3. I have two tv's. One is a 6 month old Sanyo fed by Supervideo. The bedroom tv is a 14 years old and fed with the channel 3 modulator. The 508 produced good pictures on either one. The 721 overscans a little with the new tv. The old one is really bad. Not only is there overscanning but a curious blooming when coming out of a menu or info screen. Also, Frasier looks great on the downsized pip, but after swapping he looks to have put on a LOT of weight. The picture becomes stretched sideways, rather like looking at a standard aspect ratio screen stretched to fill out a 16:9. The worst of these problems appear only on the old tv, but it still seems odd to me the 508 did not exhibit this behavior.

4. The 721 software appears to me to be considerably buggier than the 508. The 508 was far from perfect but was reasonable enough for me. On the other hand my 721 has experienced most of the numerous recently reported bugs. In fairness my 721 has been online for only a few days and I understand some of the bug and stability issues settle down after a period of time and a few reboots (some spontaneous, others not).

Oddly enough, after all that being said, I can see why most users give rave reviews. Especially for sports enthusiasts because of the pip, for heavy users, for those with a lot of hard to decide timer conflicts, and for those who might still actually want to watch live tv while something else is recording.

I don't fall into any of those categories but I suppose I'm rare in that regard. What could get me really enthused is if Echostar followed through on their original hype about being lan/internet ready. But I'm not holding my breath, even though the menu teases us with a nonfunctional internet subset.

Best regards,
Charles


----------



## finniganps (Jan 23, 2004)

veith said:


> 3. I have two tv's. One is a 6 month old Sanyo fed by Supervideo. The bedroom tv is a 14 years old and fed with the channel 3 modulator. The 508 produced good pictures on either one. The 721 overscans a little with the new tv. The old one is really bad. Not only is there overscanning but a curious blooming when coming out of a menu or info screen. Also, Frasier looks great on the downsized pip, but after swapping he looks to have put on a LOT of weight. The picture becomes stretched sideways, rather like looking at a standard aspect ratio screen stretched to fill out a 16:9. The worst of these problems appear only on the old tv, but it still seems odd to me the 508 did not exhibit this behavior.
> 
> 4. The 721 software appears to me to be considerably buggier than the 508. The 508 was far from perfect but was reasonable enough for me. On the other hand my 721 has experienced most of the numerous recently reported bugs. In fairness my 721 has been online for only a few days and I understand some of the bug and stability issues settle down after a period of time and a few reboots (some spontaneous, others not).
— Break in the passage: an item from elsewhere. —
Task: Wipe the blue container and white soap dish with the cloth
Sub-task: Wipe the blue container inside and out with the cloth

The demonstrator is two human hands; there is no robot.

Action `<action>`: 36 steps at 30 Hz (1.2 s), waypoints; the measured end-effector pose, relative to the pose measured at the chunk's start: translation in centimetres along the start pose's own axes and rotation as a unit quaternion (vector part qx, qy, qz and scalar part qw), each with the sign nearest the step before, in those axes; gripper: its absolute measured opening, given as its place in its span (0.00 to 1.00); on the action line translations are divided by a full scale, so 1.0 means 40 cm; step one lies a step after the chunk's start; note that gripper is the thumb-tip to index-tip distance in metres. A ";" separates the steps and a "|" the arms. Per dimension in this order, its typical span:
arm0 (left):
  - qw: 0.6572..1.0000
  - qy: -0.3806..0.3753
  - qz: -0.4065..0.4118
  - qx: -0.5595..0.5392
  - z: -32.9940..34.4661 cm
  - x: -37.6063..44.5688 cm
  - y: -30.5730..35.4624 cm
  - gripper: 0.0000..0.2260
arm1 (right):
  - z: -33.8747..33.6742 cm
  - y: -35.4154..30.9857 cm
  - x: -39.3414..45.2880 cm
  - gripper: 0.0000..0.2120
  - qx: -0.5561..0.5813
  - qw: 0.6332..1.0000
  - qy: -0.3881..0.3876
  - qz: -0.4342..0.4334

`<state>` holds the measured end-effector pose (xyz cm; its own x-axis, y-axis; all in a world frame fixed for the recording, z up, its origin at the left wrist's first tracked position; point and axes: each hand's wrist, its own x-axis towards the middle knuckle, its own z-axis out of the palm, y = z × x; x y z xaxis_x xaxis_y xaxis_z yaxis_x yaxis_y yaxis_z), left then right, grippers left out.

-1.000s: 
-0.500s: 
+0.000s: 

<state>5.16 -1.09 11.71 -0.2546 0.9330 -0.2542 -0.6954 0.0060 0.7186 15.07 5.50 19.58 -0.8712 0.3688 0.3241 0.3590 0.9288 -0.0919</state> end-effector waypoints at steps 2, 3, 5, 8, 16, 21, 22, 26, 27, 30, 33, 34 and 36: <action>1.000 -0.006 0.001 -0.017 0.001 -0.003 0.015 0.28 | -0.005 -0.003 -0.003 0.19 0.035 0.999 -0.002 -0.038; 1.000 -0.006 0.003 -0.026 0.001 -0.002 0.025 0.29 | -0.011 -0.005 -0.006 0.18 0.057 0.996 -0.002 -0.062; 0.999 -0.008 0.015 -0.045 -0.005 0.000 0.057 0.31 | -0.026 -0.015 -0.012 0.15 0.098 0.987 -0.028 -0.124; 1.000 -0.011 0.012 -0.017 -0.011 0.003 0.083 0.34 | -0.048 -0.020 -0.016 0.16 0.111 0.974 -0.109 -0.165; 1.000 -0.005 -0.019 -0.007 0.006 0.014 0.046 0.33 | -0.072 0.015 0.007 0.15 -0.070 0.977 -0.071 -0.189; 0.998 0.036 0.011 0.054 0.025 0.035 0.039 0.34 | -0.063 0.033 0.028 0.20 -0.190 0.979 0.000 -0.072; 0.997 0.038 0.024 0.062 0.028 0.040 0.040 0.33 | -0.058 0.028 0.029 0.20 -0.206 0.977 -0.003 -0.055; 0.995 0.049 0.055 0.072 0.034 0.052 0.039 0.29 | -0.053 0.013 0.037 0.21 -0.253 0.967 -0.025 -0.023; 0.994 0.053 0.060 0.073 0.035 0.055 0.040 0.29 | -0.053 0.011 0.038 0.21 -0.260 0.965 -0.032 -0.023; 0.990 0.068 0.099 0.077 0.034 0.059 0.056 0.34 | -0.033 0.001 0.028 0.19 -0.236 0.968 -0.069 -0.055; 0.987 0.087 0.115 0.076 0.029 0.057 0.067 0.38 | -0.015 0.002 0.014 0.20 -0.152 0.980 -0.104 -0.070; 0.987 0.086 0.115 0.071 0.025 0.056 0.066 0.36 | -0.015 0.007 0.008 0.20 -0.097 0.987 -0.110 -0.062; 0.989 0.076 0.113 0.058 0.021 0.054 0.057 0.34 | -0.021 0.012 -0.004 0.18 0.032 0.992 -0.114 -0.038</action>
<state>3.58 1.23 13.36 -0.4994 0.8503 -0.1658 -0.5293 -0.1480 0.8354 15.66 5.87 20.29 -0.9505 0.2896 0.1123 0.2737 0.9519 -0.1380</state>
RE: 3 above) I have a 15 year old Sony 27" TV hooked to the 721. I have NOT experienced the problems discussed in 3 above. On the first two days I did have an issue with the left hand side of the EPG getting cut a bit, but I could clearly read it. For whatever reason, that is no longer a problem. I rarely use the PIP two watch two things at once, so PIP is really just a novelty. I like the 721 because of the ability to tape one thing and watch another or two tape two things at once at the same location PLUS be able to watch a previously recorded item at the same time.

RE: 4 above) I have experienced minimal bugs on the 721 - limited to the commonly reported remote problem (reboot required) and to a couple of timers NOT firing. These problems are infrequent and the features of the 721 over the 508 far outweigh the problems for me.

On a personal note I'm not sure why you (Charles) were interested in the 721 if you aren't interested in multiple tuners and don't watch much TV. In that case the 508 is definately sufficient for your needs.


----------



## Jacob S (Apr 14, 2002)

The additional tuners really helps me to be able to schedule programs two at a time to avoid conflicts. This makes my scheduling of events so much more flexible and also allows me to watch live tv as another show is recording or have PIP functionality.


----------



## veith (Jul 31, 2003)

finniganps said:


> RE: 3 above) I have a 15 year old Sony 27" TV hooked to the 721. I have NOT experienced the problems discussed in 3 above. On the first two days I did have an issue with the left hand side of the EPG getting cut a bit, but I could clearly read it. For whatever reason, that is no longer a problem. I rarely use the PIP two watch two things at once, so PIP is really just a novelty. I like the 721 because of the ability to tape one thing and watch another or two tape two things at once at the same location PLUS be able to watch a previously recorded item at the same time.
> 
> RE: 4 above) I have experienced minimal bugs on the 721 - limited to the commonly reported remote problem (reboot required) and to a couple of timers NOT firing. These problems are infrequent and the features of the 721 over the 508 far outweigh the problems for me.
> 
> On a personal note I'm not sure why you (Charles) were interested in the 721 if you aren't interested in multiple tuners and don't watch much TV. In that case the 508 is definately sufficient for your needs.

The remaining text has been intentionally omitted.